**WHAT THE TASK ASKS**: Nothing in the listing may be skipped; repeat it all exactly.

**INFORMATION PROVIDED**:
▬▬▬▬▬▬

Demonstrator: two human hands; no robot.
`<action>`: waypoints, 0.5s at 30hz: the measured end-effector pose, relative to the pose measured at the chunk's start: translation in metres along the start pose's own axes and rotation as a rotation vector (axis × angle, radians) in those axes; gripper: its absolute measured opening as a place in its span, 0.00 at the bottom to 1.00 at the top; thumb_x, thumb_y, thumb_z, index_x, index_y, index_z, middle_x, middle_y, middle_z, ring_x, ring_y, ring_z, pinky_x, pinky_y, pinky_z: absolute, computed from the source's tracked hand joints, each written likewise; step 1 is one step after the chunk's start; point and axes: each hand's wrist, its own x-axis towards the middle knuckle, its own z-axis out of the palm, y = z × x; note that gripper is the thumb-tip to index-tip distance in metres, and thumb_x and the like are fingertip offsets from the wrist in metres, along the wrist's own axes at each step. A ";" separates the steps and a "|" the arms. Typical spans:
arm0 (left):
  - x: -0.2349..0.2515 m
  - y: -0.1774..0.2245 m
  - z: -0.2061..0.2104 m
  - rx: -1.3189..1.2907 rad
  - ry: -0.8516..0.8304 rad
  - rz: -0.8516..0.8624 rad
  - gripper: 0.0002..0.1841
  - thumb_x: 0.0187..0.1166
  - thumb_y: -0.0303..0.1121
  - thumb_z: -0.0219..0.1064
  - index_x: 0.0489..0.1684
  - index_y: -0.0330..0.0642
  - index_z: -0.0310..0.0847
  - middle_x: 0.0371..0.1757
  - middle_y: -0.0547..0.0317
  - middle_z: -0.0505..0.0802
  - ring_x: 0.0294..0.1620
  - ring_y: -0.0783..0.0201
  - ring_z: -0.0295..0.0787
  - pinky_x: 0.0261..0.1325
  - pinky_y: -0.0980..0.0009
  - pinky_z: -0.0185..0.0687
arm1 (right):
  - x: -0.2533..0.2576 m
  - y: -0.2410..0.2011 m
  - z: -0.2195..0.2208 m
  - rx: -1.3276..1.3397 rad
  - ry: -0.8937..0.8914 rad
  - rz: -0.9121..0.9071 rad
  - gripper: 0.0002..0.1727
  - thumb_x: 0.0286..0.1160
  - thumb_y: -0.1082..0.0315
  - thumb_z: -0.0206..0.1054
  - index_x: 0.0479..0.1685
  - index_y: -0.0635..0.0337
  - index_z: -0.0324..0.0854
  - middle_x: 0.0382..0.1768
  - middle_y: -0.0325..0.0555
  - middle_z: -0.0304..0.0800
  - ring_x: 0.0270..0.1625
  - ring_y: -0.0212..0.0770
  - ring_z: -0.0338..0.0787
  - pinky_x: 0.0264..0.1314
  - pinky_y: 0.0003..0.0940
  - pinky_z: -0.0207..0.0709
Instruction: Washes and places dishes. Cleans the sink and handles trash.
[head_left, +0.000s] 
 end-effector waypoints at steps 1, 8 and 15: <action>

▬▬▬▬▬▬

**TASK RESPONSE**:
Demonstrator: two human hands; no robot.
`<action>`: waypoints, 0.5s at 30hz: the measured end-effector pose, relative to the pose measured at the chunk's start: translation in metres along the start pose's own axes and rotation as a rotation vector (axis × angle, radians) in those axes; gripper: its absolute measured opening as a place in its span, 0.00 at the bottom to 1.00 at the top; thumb_x, thumb_y, thumb_z, index_x, index_y, index_z, middle_x, middle_y, middle_z, ring_x, ring_y, ring_z, pinky_x, pinky_y, pinky_z: absolute, computed from the source's tracked hand joints, each written likewise; step 1 is one step after the chunk's start; point and axes: each hand's wrist, its own x-axis towards the middle knuckle, its own z-axis out of the palm, y = z × x; note that gripper is the thumb-tip to index-tip distance in metres, and thumb_x and the like are fingertip offsets from the wrist in metres, along the wrist's own axes at each step. A ";" separates the steps and a "|" the arms. Typical spans:
arm0 (left):
  - x: -0.2349..0.2515 m
  - y: -0.1774..0.2245 m
  - z: -0.2061..0.2104 m
  - rx: -1.3189..1.2907 rad
  - ry: -0.8516..0.8304 rad
  - rz: -0.8516..0.8624 rad
  - gripper: 0.0002..0.1841
  - thumb_x: 0.0187..0.1166
  - thumb_y: -0.0303..0.1121
  - thumb_z: -0.0219..0.1064
  - index_x: 0.0489..0.1684
  - index_y: -0.0330..0.0642
  - index_z: -0.0310..0.0847
  - middle_x: 0.0371..0.1757
  - middle_y: -0.0547..0.0317
  - middle_z: -0.0505..0.0802
  - ring_x: 0.0294..0.1620
  - ring_y: -0.0783..0.0201
  - ring_z: -0.0295..0.0787
  - pinky_x: 0.0261..0.1325
  - pinky_y: -0.0980..0.0009
  - pinky_z: -0.0185..0.0687
arm1 (right):
  - x: -0.2533..0.2576 m
  - y: -0.2410..0.2011 m
  - z: -0.2195..0.2208 m
  - rx: -1.3276..1.3397 rad
  - ry: -0.8937..0.8914 rad
  - rz: -0.9121..0.9071 rad
  - gripper: 0.0002..0.1727
  - thumb_x: 0.0286..0.1160
  - thumb_y: -0.1082..0.0315
  - thumb_z: -0.0206..0.1054
  - index_x: 0.0479..0.1685
  - index_y: -0.0635..0.0337
  - index_z: -0.0324..0.0854
  - middle_x: 0.0382..0.1768
  - middle_y: -0.0325..0.0555
  - middle_z: -0.0304..0.0800
  - ring_x: 0.0270..0.1625
  - ring_y: -0.0212..0.0770
  - ring_z: -0.0338..0.0787
  - pinky_x: 0.0264..0.1314
  - pinky_y: 0.0003..0.0940
  - pinky_z: -0.0207..0.0709
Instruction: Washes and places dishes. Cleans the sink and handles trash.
[head_left, +0.000s] 
 end-effector waypoints at steps 1, 8 and 15: <action>

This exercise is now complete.